SUPPLIED INFORMATION:
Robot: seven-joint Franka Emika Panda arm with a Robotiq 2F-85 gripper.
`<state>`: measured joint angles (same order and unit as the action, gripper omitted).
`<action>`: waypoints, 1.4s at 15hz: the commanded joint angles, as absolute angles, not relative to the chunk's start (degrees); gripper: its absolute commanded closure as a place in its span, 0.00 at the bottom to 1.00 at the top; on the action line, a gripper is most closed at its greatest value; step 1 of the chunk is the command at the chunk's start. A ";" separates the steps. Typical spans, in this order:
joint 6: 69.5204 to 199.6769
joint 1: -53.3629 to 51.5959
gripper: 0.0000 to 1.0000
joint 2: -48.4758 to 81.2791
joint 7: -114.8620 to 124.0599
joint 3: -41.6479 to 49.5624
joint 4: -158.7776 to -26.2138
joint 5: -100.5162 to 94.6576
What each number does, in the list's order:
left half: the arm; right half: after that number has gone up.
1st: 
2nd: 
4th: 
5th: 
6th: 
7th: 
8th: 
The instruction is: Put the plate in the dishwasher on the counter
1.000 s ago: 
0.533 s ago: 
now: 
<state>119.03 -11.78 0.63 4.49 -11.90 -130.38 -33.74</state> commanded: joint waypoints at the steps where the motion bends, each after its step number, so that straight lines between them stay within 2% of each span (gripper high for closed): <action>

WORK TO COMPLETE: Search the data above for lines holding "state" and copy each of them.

EXERCISE RESPONSE:
`<state>`: measured joint angles (same order and unit as the action, gripper omitted).
<state>119.03 -11.78 0.63 4.49 -11.90 -130.38 -33.74</state> commanded: joint waypoints at the steps where the motion bends, each after its step number, so that straight lines between them stay within 2% of each span (gripper high for closed): <action>

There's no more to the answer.